> _TASK DIRECTIONS_:
Pick out all lines of the entries that include the word "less" and copy them.

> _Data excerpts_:

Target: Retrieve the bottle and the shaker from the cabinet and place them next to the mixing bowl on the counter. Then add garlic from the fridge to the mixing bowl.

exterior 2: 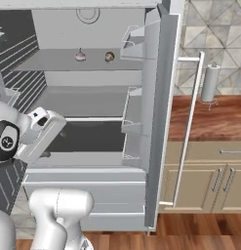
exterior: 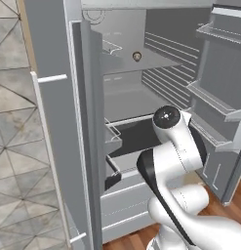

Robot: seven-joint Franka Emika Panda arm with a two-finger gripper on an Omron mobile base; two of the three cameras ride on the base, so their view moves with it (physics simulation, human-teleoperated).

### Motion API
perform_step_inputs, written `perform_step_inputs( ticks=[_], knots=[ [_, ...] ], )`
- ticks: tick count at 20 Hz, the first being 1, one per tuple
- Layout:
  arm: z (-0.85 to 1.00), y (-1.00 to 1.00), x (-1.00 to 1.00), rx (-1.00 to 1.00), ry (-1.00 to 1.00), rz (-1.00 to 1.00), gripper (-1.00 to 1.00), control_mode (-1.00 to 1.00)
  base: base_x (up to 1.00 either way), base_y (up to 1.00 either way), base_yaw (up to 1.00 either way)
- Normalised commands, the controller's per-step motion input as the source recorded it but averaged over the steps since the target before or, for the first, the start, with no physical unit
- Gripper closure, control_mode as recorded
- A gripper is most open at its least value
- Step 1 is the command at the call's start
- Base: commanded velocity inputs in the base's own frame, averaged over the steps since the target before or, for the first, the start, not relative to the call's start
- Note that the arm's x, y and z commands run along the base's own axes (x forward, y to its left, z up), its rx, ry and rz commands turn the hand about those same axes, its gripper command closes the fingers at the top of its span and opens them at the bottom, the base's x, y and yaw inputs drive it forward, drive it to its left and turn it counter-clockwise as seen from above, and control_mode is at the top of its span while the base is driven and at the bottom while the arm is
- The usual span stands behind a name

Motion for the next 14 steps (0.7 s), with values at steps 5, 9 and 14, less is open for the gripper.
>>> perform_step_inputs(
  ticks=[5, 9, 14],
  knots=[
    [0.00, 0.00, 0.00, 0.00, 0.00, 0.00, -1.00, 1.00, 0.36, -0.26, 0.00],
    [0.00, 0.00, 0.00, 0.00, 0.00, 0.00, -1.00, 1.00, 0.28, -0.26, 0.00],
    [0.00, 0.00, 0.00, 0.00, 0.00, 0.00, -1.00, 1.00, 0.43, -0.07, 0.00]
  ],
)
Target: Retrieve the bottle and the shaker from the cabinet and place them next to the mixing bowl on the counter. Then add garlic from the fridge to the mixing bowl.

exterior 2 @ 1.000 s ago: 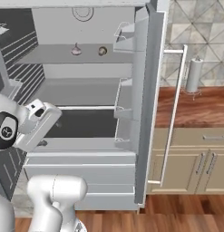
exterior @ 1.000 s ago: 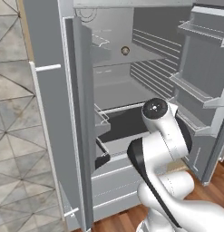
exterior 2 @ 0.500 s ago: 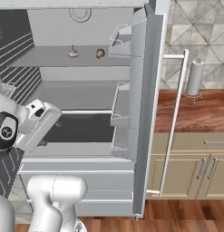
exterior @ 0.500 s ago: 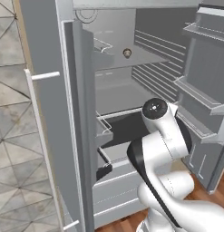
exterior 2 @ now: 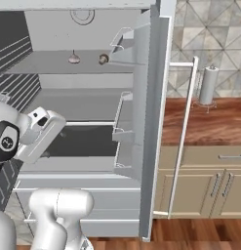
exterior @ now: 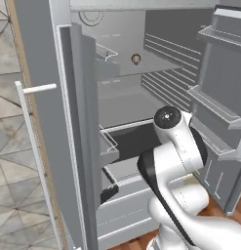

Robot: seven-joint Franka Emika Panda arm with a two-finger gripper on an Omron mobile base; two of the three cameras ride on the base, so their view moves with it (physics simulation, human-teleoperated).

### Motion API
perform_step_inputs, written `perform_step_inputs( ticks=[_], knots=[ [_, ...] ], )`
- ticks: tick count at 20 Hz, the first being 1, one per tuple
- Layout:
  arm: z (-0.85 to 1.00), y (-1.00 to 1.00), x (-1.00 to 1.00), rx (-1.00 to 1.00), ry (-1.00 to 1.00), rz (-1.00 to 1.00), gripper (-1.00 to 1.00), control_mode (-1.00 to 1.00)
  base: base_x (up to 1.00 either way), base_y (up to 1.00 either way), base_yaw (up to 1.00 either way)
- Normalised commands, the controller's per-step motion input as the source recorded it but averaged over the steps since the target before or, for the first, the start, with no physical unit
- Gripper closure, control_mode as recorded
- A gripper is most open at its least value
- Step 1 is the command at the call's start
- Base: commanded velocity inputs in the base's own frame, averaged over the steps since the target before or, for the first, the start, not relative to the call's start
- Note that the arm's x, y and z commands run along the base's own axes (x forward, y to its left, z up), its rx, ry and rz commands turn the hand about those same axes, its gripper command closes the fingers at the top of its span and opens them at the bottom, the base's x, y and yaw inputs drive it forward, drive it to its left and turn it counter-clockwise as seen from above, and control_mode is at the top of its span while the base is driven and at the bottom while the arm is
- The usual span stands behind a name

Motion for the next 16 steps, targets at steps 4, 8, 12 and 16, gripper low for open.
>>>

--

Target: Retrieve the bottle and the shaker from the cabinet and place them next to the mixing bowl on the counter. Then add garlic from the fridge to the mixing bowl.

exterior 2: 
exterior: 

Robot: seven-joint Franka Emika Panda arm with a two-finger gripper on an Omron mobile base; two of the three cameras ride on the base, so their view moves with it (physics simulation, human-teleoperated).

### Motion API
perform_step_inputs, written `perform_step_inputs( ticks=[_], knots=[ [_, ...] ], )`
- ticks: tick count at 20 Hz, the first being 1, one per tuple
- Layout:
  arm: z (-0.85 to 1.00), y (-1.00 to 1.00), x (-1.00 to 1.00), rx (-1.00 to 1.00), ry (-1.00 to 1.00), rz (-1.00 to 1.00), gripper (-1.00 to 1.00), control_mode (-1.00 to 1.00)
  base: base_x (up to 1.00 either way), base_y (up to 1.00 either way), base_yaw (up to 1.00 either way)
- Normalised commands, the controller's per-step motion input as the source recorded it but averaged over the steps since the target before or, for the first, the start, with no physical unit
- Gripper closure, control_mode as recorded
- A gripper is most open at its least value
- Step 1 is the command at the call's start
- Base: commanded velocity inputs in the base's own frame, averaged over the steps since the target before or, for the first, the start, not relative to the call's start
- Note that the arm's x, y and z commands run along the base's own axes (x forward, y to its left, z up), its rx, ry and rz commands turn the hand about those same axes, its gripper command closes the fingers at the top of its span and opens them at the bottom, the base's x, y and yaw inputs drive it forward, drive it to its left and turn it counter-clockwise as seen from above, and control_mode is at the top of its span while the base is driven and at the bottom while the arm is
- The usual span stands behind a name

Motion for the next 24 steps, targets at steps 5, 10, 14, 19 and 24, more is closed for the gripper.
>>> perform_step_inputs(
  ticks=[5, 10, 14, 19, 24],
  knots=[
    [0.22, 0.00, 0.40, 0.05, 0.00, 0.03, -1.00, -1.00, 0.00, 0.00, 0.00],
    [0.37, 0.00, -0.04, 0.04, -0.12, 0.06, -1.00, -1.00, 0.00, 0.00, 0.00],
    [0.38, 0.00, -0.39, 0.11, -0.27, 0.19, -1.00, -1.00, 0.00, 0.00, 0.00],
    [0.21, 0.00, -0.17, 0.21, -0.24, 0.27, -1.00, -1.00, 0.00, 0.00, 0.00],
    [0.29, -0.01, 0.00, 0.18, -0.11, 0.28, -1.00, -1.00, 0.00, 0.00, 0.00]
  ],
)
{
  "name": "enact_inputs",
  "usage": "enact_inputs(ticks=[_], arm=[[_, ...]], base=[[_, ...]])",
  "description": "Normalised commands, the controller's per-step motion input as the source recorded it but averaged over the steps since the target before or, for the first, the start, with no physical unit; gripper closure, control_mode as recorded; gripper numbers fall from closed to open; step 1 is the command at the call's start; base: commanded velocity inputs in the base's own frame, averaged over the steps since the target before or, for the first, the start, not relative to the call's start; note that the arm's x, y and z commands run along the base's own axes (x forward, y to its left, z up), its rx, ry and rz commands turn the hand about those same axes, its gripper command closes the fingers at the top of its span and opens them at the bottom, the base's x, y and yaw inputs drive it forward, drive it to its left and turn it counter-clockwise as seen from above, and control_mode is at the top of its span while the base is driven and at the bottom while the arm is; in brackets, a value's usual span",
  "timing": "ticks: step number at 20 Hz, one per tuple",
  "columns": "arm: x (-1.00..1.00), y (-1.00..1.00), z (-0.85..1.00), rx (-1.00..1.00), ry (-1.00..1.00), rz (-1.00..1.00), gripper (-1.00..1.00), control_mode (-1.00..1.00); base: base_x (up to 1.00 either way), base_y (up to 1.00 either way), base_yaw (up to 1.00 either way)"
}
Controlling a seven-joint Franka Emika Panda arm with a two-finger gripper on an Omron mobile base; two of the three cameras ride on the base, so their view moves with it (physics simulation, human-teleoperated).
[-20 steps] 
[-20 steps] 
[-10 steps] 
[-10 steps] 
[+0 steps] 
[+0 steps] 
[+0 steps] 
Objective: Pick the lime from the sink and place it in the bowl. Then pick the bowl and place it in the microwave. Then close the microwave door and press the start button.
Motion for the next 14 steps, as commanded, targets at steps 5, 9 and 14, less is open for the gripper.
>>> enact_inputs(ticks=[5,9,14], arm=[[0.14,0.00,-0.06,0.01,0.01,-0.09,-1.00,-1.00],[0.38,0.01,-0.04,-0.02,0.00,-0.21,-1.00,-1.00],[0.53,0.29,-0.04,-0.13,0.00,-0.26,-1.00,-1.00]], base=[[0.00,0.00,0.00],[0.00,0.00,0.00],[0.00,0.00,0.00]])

> _RESULT FOR THIS EXERCISE_:
Motion for the next 14 steps (0.7 s), with values at steps 5, 9 and 14, less is open for the gripper.
Motion for the next 14 steps, as commanded, targets at steps 5, 9 and 14, less is open for the gripper.

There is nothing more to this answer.